>>>>>
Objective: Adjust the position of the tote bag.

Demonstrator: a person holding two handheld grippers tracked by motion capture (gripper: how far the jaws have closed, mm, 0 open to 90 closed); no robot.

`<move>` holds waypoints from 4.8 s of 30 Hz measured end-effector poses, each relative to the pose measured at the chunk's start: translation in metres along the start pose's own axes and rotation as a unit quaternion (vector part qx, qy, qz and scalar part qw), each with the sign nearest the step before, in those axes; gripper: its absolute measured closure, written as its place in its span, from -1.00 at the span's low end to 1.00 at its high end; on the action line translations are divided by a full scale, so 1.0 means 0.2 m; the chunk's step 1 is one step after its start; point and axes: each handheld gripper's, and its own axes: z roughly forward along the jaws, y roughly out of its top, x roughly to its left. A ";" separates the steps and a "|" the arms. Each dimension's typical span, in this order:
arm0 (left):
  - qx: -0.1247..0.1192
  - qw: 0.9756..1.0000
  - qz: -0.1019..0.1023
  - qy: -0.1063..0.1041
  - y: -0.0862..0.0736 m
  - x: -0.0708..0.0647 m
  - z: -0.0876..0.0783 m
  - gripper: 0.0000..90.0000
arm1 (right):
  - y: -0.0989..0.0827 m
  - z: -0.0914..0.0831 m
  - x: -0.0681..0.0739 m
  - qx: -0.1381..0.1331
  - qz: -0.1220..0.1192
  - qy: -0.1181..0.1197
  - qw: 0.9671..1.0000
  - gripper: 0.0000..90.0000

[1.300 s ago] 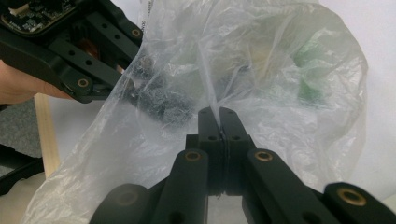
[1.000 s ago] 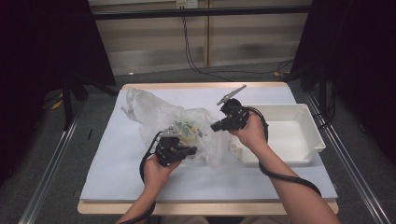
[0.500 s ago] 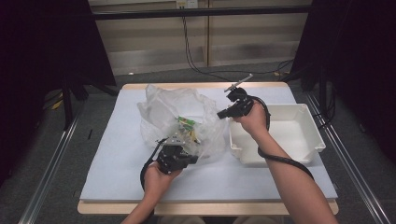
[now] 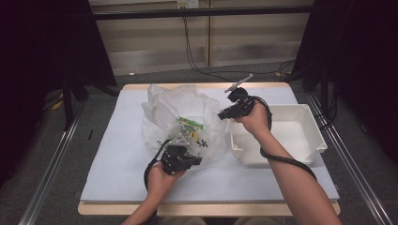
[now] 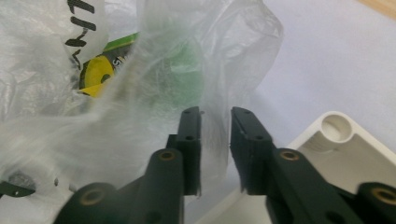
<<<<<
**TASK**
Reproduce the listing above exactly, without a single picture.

**SOLUTION TO THIS EXERCISE**
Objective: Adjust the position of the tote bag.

Demonstrator: a person holding two handheld grippers tracked by motion capture (gripper: how far the jaws have closed, mm, 0 open to 90 closed); no robot.

`<move>` holds waypoints from 4.8 s of 30 Hz measured end-effector poses, each relative to the pose measured at the chunk's start: translation in metres along the start pose's own axes and rotation as a unit quaternion (vector part qx, qy, qz and scalar part qw), each with the sign nearest the step before, in those axes; gripper: its absolute measured closure, written as its place in its span, from -1.00 at the span's low end to 1.00 at its high end; on the action line translations are divided by a full scale, so 1.0 means 0.2 m; the chunk's step 1 is one step after its start; point and axes: each handheld gripper's, and its own axes: z roughly forward along the jaws, y roughly out of its top, x roughly to its left. A ";" separates the steps and a "|" the arms. Each dimension's typical span, in this order:
arm0 (left):
  - qx: -0.1247..0.1192
  - qw: 0.9756..1.0000
  - qz: -0.1019..0.1023
  - qy: -0.1063..0.1041
  - y: -0.0862..0.0736 m
  - x: -0.0708..0.0647 m
  - z: -0.0876..0.0783 m
  - gripper: 0.0000..90.0000
arm1 (right):
  - y: -0.0989..0.0827 m
  - z: -0.0914..0.0831 m
  - x: -0.0681..0.0739 m
  - qx: -0.1381..0.1331
  - qz: -0.1220..0.1192
  - qy: -0.1181..0.1197
  - qw: 0.9671..1.0000
  - gripper: 0.0000..90.0000

[1.300 s ago] 
[1.000 s ago] 
[0.500 s ago] 
[now] 
[now] 

What this exercise required has been given in full.